One of the services VIA can provide is to serve as a bridge between marketing and technology groups, two parties with a history of not really understanding each other.
Though that is getting better, in our experience, there remains a gulf between the worlds. As an engineer I once worked with put it, for one group (traditional marketers), scurrying to finish can result in embarrassing mistakes like typos in advertisements. For the other (technologists), it can mean flipping the “on” switch for a new project and not having it come on — at all.
This gulf has received rare public notice with the healthcare.gov Web site debacle. Clay Shirky, who writes and teaches about the cultural impact of the Internet, has an interesting take on healthcare.gov, and calls out the “waterfall” approach to project management as a particular problem:
“This is a management problem, and a cultural problem. The preferred method for implementing large technology projects in Washington is to write the plans up front, break them into increasingly detailed specifications, then build what the specifications call for. It’s often called the waterfall method, because on a timeline the project cascades from planning, at the top left of the chart, down to implementation, on the bottom right.
“Like all organizational models, waterfall is mainly a theory of collaboration.

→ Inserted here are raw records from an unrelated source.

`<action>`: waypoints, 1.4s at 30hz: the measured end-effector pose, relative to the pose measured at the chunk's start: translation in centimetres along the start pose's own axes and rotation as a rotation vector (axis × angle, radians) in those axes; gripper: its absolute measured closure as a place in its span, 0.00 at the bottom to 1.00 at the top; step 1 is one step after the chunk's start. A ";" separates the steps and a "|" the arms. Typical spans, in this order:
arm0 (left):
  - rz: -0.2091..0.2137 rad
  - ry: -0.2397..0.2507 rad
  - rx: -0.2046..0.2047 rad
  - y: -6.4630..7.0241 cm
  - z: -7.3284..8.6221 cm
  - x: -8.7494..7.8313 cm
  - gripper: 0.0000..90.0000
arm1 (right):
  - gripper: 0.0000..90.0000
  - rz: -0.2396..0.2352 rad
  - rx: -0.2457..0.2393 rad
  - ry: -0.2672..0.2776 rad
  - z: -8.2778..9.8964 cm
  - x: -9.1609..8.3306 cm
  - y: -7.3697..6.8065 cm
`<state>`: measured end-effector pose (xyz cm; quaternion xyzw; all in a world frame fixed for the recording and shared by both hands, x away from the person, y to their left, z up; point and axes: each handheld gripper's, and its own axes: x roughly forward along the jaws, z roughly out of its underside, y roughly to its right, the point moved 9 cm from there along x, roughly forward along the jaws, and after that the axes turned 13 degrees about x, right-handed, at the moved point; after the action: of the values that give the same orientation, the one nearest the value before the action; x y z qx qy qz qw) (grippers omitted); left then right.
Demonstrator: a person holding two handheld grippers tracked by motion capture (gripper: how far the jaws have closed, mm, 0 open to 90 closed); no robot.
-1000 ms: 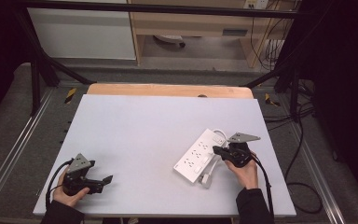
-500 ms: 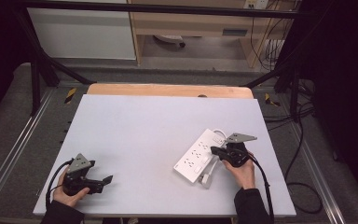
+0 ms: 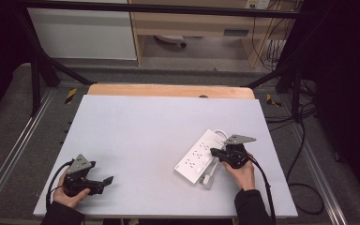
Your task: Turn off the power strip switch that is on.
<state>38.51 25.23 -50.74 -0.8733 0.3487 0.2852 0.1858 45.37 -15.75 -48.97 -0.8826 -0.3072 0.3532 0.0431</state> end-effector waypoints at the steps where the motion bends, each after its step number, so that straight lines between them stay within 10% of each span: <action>1: 0.000 0.000 0.000 0.0 0.0 0.0 0.05 | 1.00 0.000 -0.002 -0.001 0.0 0.0 0.0; 42: 0.001 0.004 0.000 0.1 -0.1 0.0 0.05 | 1.00 -0.016 -0.034 -0.008 0.5 0.6 -0.7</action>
<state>38.47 25.14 -50.68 -0.8737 0.3496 0.2833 0.1848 45.05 -14.92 -49.46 -0.8793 -0.3203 0.3512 0.0294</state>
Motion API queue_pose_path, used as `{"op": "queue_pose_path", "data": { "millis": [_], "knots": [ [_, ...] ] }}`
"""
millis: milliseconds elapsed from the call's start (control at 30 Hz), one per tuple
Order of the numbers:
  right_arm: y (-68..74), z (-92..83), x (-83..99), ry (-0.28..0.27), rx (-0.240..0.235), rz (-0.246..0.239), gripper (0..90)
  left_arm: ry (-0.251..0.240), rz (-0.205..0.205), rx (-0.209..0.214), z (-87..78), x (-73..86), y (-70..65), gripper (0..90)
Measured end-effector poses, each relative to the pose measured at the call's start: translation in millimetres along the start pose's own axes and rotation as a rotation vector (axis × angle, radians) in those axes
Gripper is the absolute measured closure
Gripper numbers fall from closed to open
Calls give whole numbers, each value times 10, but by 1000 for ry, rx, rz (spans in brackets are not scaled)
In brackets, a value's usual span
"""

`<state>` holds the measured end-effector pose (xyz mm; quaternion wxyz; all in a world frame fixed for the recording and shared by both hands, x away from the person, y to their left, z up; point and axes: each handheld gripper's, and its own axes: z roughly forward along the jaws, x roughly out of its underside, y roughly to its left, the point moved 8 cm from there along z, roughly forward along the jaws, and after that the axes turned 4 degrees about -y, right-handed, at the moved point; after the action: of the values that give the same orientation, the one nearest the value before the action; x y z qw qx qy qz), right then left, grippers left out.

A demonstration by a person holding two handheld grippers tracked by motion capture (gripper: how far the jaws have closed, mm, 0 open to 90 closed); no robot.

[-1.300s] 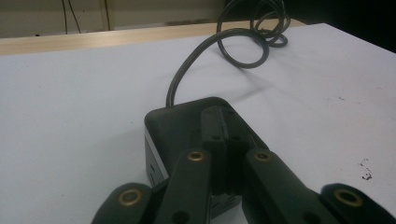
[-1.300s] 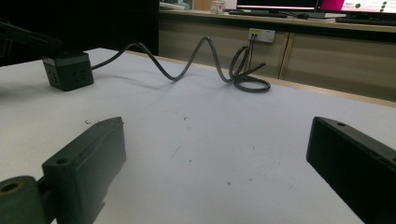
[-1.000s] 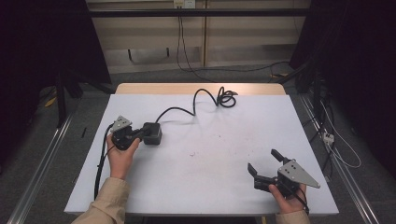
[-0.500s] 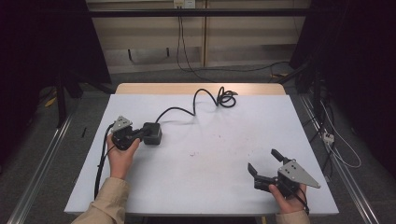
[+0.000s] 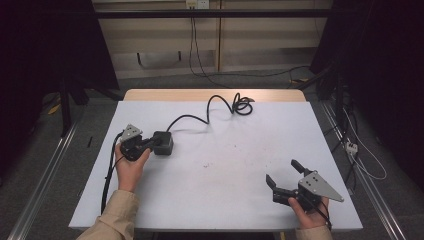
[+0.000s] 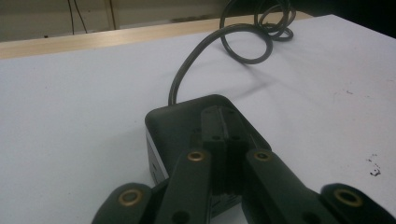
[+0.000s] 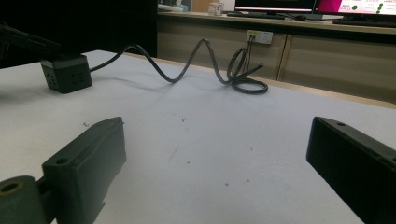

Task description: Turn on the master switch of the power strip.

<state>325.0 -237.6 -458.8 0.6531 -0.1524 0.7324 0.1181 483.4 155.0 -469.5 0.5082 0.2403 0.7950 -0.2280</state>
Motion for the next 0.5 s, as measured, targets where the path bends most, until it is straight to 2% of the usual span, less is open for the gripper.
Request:
{"op": "queue_pose_path", "data": {
  "millis": [167,500],
  "knots": [
    [-2,-2,-2,-2,1,1,41,1,-12,4,-1,2,3,900],
    [-3,-6,-5,-3,1,2,41,9,13,-12,3,2,-13,900]
  ]
}}
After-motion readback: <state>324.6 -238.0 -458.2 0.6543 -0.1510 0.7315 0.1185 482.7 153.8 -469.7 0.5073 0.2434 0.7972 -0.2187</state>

By putting the most serious planning at the beginning, with subsequent work derived from the plan, the waterfall method amounts to a pledge by all parties not to learn anything while doing the actual work. Instead, waterfall insists that the participants will understand best how things should work before accumulating any real-world experience, and that planners will always know more than workers.
“This is a perfect fit for a culture that communicates in the deontic language of legislation. It is also a dreadful way to make new technology. If there is no room for learning by doing, early mistakes will resist correction. If the people with real technical knowledge can’t deliver bad news up the chain, potential failures get embedded rather than uprooted as the work goes on.”
There are many reasons to like the “waterfall” method: It provides the illusion of control for non-technical managers, and it provides CYA to technologists who are skeptical about the managers’ decisions. When things go wrong, the technologists can say, “But you signed off on it.”
Beyond the technology problems that are bound to show up (and require plan changes) in any project, there are user experience reasons to reject a waterfall approach: User Interface guidelines don’t generalize well*, and it is only through interaction with a product that we can determine what really works and what doesn’t.
This calls for prototyping and measured release schedules. The healthcare.gov project calls to mind some large Internet projects we worked on in the early 2000s, when companies tried to solve all their problems at once.
(The idea of completely revamping an information architecture, coming up with a new design and implementing a content management system that solved all the publishing problems was common then and still a dream for marketers now. This is referred to here as a “Technology Death March”. That’s a topic for another post.)
You can read Shirky’s entire piece on the Obamacare site on his blog: Healthcare.gov and the Gulf Between Planning and Reality.
* For background on why user interface guidelines don’t guarantee success of a user interface, see Thomas K. Landauer’s “Let’s Get Real: A Position Paper on the Role of Cognitive Psychology in the Design of Humanly Useful and Useable Systems” in Designing Interaction, J.M. Carroll, Cambridge University Press, 1991, pages 60-74.